Nobre began rallying in 1999. In 2006, he contested the Dakar Rally for the first time, and also made his World Rally Championship debut on Rally Argentina. His next WRC appearance came on the 2009 Rally GB. The following season he contested a full campaign in the Production World Rally Championship (P-WRC), in a Mitsubishi Lancer Evo X run by the Austrian team BRR. He finished the season 15th in the points, with a best result of sixth in class on Rally New Zealand.

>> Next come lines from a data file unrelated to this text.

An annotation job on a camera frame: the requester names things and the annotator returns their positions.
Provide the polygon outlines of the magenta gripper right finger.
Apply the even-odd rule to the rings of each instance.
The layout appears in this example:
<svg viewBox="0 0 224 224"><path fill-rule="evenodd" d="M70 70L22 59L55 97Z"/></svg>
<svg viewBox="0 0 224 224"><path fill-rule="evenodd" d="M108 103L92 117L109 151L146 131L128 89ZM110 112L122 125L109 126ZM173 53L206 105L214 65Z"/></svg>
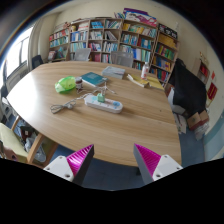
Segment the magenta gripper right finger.
<svg viewBox="0 0 224 224"><path fill-rule="evenodd" d="M134 145L133 154L145 185L182 169L169 155L159 155L139 144Z"/></svg>

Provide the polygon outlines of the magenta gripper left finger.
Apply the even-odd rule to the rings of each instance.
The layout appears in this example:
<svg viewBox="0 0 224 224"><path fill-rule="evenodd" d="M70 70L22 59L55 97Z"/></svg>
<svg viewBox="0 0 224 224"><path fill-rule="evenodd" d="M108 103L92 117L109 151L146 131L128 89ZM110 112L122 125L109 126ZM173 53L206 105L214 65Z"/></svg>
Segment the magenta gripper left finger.
<svg viewBox="0 0 224 224"><path fill-rule="evenodd" d="M81 186L93 156L94 145L91 144L67 157L58 156L44 170Z"/></svg>

2011 saw a reduced programme for Nobre, contesting just four WRC rounds. The fourth and final of these saw him make his World Rally Car debut behind the wheel of a Mini John Cooper Works WRC on Wales Rally GB. He finished 29th overall. For 2012, Nobre committed to a full WRC programme in the Mini, run by Motorsport Italia and entered in the manufacturers' championship as a WRC Team under the name Palmeirinha Rally. After he finished 20th on the season opener in Monte Carlo, Nobre was brought together with the other Motorsport Italia-run car of Armindo Araujo under the new manufacturer entry of WRC Team Mini Portugal for the remainder of the 2012 season, following a change of direction by Mini.

Nobre also competed nationally at the Brazilian rally championship and raced at the biggest event of the genre in Brazil, the Rally de Erechim on multiple occasions.